_GOAL OF THE EXERCISE:_
Work through the data below line by line and say how many lines hold "camera"; give only the number.
───── SOURCE DATA
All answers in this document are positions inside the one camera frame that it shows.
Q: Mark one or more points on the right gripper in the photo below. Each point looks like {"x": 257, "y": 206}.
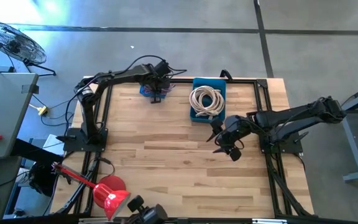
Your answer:
{"x": 236, "y": 130}

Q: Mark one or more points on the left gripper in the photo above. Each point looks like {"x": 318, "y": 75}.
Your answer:
{"x": 155, "y": 84}

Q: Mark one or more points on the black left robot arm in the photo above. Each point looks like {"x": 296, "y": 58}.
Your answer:
{"x": 87, "y": 118}

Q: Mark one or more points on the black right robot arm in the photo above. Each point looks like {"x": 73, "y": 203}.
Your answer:
{"x": 291, "y": 119}

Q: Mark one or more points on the blue plastic bin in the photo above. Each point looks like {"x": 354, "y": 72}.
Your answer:
{"x": 208, "y": 81}

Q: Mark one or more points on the red desk lamp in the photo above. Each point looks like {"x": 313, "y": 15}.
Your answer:
{"x": 110, "y": 199}

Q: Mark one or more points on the pale grey box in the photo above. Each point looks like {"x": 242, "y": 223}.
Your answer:
{"x": 53, "y": 146}

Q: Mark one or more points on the black flat bar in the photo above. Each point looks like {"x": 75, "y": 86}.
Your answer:
{"x": 33, "y": 151}

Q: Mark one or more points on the black bag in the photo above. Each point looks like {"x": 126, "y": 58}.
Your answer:
{"x": 42, "y": 180}

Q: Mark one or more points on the grey side table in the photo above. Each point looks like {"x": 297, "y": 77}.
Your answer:
{"x": 2, "y": 109}

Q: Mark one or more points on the black floor fan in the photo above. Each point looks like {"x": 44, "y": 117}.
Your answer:
{"x": 11, "y": 43}

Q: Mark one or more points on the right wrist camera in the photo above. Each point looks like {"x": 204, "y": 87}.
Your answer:
{"x": 235, "y": 154}

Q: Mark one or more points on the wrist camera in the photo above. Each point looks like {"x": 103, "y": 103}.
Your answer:
{"x": 235, "y": 154}
{"x": 162, "y": 68}

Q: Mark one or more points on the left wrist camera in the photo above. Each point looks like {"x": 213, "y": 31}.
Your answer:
──────────
_YOUR RESPONSE:_
4